(Work item)
Give the number of lines in these entries that contain the string "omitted", with no further comment.

□ □ □ □

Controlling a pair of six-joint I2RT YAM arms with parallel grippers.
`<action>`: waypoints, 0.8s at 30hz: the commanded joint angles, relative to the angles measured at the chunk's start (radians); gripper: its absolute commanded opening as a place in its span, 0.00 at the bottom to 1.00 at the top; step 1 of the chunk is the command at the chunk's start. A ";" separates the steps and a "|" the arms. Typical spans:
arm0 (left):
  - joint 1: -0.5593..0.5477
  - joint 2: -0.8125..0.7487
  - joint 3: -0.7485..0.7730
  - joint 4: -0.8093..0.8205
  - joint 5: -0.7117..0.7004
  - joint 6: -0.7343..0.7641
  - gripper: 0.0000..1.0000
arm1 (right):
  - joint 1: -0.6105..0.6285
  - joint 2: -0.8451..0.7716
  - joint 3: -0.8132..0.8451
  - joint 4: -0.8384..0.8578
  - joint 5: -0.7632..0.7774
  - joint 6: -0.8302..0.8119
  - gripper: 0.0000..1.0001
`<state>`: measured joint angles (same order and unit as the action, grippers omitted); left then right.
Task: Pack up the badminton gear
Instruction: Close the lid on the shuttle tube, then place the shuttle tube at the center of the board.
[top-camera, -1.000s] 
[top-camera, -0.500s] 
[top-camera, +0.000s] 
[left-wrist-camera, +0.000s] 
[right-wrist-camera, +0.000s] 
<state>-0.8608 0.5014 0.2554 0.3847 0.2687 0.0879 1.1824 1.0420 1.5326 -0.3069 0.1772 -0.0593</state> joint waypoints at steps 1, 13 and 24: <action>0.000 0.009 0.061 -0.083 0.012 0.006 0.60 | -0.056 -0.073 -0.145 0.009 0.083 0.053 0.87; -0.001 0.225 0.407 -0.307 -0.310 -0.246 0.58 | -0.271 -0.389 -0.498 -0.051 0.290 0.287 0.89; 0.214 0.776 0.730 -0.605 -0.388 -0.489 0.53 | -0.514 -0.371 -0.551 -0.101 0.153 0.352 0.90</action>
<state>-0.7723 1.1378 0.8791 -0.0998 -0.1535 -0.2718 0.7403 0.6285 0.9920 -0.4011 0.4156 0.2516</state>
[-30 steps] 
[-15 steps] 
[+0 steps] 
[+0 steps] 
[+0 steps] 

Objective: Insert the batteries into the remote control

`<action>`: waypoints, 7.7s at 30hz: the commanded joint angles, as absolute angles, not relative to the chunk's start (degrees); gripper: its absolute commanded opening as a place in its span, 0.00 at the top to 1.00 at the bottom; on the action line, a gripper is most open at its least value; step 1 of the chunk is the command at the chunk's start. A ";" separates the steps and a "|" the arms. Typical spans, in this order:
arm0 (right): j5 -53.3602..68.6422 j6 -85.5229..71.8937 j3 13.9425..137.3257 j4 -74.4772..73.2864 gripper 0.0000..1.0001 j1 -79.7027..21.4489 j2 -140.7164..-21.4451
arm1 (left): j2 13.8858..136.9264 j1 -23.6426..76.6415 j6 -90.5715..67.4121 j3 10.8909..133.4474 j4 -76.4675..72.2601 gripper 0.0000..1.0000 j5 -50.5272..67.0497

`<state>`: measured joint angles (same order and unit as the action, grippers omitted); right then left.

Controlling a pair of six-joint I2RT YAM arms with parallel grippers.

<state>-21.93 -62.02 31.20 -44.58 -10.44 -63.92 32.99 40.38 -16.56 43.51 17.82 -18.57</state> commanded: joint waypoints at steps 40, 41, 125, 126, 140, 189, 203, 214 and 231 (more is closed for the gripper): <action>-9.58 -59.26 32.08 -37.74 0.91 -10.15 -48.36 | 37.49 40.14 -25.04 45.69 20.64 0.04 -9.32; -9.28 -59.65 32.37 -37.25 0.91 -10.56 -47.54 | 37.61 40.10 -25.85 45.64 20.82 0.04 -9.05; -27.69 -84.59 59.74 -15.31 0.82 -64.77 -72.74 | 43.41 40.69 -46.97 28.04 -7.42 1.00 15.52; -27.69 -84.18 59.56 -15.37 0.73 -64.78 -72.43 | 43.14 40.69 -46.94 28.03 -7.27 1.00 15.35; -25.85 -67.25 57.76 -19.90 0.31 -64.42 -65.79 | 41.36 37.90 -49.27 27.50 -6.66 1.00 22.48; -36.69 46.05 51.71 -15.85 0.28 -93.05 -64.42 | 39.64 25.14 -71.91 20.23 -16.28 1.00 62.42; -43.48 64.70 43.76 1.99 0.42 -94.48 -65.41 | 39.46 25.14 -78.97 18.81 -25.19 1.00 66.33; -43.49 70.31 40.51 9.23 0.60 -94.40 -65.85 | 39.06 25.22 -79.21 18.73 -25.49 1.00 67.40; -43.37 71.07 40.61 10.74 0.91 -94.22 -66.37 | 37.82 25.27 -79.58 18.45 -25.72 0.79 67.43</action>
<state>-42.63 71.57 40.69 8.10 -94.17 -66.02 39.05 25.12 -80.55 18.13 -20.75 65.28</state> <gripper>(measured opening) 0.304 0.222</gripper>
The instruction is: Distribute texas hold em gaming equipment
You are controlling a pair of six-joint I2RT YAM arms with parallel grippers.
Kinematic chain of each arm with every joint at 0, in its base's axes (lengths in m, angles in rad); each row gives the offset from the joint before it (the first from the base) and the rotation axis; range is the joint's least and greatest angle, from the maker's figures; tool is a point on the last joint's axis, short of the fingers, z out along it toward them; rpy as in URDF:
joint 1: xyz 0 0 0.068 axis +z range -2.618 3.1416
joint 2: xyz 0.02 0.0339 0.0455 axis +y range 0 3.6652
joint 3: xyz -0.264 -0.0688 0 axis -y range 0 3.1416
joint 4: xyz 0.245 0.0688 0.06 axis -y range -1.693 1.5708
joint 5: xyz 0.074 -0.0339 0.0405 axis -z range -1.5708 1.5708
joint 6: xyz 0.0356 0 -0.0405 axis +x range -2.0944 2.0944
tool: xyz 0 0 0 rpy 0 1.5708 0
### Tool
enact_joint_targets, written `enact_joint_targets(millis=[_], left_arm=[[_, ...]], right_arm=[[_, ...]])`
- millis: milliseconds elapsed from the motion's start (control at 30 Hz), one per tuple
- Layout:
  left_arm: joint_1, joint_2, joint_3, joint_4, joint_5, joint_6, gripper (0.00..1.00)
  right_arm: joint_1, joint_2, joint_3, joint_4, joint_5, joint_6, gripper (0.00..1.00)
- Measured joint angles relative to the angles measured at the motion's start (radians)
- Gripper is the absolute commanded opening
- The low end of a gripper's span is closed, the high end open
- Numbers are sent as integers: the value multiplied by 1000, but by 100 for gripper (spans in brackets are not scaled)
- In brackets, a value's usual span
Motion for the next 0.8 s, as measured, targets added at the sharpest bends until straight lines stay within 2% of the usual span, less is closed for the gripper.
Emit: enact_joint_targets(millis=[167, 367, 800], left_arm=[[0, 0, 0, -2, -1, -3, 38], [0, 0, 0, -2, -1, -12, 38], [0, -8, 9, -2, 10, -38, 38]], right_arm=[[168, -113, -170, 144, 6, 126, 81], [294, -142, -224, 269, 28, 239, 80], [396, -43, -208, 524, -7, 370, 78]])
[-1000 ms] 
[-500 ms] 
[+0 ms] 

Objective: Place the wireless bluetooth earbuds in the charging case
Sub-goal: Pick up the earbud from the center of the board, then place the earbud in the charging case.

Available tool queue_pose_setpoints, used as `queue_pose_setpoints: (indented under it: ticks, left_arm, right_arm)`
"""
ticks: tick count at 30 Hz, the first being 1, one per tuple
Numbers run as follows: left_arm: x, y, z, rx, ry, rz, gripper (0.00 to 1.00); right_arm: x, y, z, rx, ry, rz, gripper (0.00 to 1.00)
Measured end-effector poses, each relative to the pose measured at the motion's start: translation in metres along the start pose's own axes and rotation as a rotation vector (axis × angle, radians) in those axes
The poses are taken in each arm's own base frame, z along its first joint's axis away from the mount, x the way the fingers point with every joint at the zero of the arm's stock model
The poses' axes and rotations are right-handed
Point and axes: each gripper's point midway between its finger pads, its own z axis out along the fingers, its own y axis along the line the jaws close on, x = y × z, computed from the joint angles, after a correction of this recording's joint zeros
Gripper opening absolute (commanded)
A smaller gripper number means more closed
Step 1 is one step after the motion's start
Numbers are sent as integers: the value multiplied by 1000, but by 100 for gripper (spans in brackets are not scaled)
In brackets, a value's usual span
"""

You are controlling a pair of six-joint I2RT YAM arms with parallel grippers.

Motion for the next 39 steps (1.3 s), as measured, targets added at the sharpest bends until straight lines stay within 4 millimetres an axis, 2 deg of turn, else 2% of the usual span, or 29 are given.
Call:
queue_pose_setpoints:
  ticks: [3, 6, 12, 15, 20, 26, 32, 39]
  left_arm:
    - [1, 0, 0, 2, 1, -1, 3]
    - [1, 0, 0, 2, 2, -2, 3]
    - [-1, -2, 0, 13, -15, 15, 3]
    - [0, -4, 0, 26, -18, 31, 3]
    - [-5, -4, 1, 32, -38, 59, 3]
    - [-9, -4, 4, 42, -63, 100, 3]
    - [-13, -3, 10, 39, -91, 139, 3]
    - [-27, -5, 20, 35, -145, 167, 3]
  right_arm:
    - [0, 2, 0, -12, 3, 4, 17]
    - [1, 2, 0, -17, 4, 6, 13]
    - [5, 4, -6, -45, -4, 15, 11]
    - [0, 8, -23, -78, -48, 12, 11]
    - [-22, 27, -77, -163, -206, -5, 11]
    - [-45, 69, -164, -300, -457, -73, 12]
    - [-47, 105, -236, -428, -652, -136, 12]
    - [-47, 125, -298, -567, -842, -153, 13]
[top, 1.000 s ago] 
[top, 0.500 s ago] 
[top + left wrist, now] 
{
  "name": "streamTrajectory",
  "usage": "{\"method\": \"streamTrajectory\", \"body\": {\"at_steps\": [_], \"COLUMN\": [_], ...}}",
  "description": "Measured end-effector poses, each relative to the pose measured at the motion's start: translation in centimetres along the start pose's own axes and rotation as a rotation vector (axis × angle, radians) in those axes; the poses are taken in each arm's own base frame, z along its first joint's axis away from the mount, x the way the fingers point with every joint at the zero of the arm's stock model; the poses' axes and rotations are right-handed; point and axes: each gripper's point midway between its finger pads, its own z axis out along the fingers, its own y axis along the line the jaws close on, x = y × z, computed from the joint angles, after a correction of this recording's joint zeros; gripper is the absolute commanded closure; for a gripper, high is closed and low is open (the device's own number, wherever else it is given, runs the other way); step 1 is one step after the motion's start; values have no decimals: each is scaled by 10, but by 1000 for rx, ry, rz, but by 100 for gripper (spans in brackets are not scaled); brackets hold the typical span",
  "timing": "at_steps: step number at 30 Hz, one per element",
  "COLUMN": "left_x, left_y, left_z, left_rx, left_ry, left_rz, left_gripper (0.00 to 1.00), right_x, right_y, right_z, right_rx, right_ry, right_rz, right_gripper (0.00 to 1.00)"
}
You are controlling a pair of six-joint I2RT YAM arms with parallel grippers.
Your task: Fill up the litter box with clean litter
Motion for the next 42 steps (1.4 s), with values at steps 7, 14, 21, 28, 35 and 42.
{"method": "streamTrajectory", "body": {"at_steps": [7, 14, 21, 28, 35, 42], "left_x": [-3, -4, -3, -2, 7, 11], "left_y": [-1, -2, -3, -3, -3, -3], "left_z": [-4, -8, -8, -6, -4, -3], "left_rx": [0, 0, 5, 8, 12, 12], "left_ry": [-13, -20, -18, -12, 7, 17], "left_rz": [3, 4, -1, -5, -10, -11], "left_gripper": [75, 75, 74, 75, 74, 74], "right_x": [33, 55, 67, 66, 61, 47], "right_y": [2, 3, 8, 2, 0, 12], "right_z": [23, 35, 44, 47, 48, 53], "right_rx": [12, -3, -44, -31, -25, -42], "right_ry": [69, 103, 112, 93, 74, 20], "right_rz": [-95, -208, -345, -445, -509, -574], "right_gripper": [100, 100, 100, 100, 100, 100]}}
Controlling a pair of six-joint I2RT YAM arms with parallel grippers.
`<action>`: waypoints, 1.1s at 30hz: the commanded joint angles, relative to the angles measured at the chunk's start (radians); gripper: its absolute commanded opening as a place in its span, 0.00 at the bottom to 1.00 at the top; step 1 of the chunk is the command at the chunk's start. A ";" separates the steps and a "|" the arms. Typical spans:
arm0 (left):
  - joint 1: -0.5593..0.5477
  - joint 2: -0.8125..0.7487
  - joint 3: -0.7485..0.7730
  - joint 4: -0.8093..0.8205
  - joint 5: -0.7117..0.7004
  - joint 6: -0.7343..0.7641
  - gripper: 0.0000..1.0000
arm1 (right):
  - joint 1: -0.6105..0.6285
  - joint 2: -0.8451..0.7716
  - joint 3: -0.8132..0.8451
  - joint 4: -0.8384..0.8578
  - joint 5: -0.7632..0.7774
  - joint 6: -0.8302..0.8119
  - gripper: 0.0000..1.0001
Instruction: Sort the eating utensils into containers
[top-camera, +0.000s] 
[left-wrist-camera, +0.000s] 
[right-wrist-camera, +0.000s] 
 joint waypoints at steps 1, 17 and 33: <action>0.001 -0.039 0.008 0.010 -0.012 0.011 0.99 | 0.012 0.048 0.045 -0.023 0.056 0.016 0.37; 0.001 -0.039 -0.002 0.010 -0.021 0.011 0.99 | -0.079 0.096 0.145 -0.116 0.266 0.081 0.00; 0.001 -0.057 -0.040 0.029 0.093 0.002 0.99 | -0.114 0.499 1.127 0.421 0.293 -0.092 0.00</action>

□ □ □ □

(Reply)
2